Somewhere below is a line with "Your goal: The" and, later, a line with "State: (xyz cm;"; repeat those two lines and all the lines between them, exactly as they are.
SOURCE MATERIAL: Begin
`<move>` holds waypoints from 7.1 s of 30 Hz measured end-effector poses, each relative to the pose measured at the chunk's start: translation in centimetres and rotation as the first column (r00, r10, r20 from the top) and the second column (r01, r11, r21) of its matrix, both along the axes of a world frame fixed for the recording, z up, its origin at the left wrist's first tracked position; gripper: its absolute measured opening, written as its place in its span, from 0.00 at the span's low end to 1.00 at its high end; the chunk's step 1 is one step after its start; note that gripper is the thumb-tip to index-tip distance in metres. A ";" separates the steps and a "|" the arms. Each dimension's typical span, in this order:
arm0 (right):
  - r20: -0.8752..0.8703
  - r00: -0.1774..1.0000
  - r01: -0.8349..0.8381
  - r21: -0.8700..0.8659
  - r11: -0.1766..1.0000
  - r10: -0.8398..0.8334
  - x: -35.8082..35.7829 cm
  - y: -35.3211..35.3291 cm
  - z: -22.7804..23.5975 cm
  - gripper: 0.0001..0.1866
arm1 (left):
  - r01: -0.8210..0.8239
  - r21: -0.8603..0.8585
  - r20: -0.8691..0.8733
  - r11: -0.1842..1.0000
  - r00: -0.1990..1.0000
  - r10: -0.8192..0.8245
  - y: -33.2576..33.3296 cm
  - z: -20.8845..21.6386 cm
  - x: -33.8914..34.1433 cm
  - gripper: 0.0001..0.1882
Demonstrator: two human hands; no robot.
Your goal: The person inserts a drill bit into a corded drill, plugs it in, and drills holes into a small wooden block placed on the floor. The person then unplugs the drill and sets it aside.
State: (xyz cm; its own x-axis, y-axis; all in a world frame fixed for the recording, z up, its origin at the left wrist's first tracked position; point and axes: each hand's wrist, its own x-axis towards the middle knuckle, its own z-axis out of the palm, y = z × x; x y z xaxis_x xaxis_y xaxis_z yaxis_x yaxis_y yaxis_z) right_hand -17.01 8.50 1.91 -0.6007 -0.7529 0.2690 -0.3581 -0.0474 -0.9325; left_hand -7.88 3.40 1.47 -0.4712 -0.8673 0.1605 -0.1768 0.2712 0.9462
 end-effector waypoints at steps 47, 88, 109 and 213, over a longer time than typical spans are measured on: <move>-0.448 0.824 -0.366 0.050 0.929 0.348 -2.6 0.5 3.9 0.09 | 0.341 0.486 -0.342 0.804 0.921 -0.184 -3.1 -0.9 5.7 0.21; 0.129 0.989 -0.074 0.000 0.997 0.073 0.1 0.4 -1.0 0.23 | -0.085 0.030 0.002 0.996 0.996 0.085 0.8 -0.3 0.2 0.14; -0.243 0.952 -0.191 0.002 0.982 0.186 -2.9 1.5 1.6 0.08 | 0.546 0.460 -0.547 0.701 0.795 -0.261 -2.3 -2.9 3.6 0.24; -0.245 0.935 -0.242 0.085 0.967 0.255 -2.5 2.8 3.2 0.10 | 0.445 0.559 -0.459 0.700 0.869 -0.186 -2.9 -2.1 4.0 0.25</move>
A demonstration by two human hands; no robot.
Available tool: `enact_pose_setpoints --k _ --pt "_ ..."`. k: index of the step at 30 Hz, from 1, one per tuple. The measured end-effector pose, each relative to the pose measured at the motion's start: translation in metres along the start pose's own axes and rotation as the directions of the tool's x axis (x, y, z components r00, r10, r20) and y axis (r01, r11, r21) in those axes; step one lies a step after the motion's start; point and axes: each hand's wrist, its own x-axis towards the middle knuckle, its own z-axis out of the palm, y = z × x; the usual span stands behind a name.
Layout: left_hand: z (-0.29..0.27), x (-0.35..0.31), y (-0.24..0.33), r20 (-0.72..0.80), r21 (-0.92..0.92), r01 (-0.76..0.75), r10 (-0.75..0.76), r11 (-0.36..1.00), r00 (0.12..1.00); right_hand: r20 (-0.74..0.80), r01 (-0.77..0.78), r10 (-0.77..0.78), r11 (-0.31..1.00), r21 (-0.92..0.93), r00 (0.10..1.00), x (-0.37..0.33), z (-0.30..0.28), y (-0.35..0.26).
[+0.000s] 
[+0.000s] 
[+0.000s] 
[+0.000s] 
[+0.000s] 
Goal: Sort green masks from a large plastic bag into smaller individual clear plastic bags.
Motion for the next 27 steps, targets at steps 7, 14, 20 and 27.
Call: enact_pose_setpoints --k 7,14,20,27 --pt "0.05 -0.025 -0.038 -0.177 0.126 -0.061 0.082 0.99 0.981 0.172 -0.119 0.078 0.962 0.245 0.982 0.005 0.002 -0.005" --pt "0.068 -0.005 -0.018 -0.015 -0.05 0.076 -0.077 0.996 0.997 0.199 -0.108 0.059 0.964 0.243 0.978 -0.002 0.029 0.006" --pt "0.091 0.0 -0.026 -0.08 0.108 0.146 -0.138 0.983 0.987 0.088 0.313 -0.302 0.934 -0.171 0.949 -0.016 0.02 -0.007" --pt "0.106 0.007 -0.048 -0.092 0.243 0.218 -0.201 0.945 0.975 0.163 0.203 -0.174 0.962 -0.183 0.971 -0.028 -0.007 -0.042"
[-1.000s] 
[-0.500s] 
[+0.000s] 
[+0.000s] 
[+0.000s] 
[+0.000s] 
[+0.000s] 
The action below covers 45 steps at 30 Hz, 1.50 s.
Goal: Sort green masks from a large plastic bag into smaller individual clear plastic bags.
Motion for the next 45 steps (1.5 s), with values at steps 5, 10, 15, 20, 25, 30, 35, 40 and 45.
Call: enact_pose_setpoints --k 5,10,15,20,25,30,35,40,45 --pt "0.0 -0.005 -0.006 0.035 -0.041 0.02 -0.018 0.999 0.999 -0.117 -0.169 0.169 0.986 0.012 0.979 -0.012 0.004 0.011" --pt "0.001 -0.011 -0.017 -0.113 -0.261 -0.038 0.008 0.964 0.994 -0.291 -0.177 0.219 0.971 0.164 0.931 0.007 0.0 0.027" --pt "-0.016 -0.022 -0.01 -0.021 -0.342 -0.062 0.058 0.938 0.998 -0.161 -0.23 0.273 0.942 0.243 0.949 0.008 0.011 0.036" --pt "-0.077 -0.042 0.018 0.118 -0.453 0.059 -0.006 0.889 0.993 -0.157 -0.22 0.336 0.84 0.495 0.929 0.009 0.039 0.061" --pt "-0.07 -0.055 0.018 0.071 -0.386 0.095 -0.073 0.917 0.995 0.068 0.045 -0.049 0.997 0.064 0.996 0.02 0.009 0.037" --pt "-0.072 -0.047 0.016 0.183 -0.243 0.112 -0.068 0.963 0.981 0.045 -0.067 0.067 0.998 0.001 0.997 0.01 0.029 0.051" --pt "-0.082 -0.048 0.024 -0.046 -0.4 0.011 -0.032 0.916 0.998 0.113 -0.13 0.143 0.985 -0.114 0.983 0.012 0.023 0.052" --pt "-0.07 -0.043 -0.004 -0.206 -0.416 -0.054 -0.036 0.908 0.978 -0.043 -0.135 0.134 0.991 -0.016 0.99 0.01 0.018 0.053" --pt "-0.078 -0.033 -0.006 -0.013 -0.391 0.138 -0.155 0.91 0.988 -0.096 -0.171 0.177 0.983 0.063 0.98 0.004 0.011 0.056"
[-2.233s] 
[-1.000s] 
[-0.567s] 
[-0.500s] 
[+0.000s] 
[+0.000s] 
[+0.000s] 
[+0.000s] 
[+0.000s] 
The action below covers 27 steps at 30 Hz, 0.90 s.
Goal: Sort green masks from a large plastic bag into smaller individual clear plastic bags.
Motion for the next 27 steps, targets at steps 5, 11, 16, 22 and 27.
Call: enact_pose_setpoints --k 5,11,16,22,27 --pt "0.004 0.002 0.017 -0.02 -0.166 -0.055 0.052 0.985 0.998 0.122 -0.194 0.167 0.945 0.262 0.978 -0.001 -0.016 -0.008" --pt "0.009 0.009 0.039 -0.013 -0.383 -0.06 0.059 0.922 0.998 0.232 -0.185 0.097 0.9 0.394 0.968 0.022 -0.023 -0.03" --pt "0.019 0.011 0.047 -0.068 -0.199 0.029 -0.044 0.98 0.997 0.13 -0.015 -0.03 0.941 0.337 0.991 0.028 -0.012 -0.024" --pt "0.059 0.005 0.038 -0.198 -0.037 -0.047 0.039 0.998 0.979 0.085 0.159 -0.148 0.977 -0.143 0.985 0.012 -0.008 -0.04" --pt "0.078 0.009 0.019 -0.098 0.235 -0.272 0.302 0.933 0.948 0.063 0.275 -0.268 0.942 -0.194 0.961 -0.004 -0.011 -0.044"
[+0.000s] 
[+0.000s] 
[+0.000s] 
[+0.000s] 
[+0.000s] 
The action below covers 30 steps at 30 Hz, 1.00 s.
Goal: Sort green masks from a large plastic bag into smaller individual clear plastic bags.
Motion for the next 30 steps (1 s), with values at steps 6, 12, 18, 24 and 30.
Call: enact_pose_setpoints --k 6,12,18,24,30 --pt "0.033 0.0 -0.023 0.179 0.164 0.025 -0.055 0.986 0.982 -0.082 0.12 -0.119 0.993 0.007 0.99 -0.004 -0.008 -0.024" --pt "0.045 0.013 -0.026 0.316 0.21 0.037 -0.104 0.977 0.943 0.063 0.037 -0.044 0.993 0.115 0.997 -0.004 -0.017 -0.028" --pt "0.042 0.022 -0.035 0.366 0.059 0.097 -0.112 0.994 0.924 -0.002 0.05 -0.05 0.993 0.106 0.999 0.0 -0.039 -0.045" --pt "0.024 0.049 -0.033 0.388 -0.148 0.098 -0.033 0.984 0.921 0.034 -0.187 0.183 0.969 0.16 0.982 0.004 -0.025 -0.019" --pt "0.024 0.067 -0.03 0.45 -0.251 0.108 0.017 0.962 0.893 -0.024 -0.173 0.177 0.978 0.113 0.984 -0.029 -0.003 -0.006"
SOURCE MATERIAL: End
_RESULT_:
Your goal: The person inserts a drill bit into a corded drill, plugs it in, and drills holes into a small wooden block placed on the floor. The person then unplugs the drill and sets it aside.
State: (xyz cm; its own x-axis, y-axis; all in a world frame fixed for the recording, z up, its origin at the left wrist's first tracked position; point and axes: each hand's wrist, its own x-axis towards the middle knuckle, its own z-axis out of the palm, y = z × x; x y z xaxis_x xaxis_y xaxis_z yaxis_x yaxis_y yaxis_z) right_hand -17.01 8.50 1.91 -0.6007 -0.7529 0.2690 -0.3581 -0.0474 -0.9325; left_hand -7.88 3.40 1.47 -0.4712 -0.8673 0.1605 -0.1768 0.2712 0.9462

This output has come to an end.